If we were to draw a graph of our power available from AC, we would see a
signal starting from zero, increasing to some peak maximum, decreasing to zero,
increasing to the peak again, and returning to zero. (Polarity doesn’t matter.) Most of the
time our signal is far below the peak value.
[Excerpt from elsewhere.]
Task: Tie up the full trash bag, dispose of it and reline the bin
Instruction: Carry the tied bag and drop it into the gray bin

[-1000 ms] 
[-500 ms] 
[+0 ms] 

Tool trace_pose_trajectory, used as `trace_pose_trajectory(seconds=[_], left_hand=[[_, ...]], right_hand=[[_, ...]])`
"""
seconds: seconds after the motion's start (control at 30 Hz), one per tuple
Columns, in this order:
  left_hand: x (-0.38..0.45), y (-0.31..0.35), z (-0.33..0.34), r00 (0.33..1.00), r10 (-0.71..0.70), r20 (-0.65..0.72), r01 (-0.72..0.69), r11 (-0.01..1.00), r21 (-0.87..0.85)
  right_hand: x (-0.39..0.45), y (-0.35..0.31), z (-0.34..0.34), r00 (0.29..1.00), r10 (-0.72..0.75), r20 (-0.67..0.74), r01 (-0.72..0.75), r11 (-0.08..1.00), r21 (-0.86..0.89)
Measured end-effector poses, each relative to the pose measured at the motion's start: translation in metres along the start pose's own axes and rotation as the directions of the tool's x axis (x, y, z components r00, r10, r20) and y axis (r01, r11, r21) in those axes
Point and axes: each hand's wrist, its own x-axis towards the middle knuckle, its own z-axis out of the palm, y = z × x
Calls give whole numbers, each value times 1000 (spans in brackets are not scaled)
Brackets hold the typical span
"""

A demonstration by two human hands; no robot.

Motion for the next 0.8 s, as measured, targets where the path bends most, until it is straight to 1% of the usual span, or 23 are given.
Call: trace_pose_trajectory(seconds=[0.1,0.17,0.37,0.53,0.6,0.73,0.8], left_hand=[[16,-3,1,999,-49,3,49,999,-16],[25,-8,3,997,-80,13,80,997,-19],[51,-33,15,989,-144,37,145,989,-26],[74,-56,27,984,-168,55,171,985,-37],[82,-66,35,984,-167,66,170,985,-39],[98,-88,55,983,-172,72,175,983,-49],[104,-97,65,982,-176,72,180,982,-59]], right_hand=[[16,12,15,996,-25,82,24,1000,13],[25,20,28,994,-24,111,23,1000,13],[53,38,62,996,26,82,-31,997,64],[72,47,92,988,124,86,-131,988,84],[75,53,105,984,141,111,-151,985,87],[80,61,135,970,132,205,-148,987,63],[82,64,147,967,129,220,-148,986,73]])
How much effective power do we have?
As long as we are talking about a sine-wave signal, like our line power, we find
that the effective power is Peak x 0.707, (or Peak / 1.414). The Peak value then can be
calculated as Effective x 1.414, (or Effective / 0.707).
It therefore takes 170 Volts (Peak) to get the light to light on AC to the same
brightness as 120 VDC. This Effective value is sometimes called the RMS (Root Means
Square), or effective, value.
Don’t confuse this with the Average. Average is 0.636 of the Peak value.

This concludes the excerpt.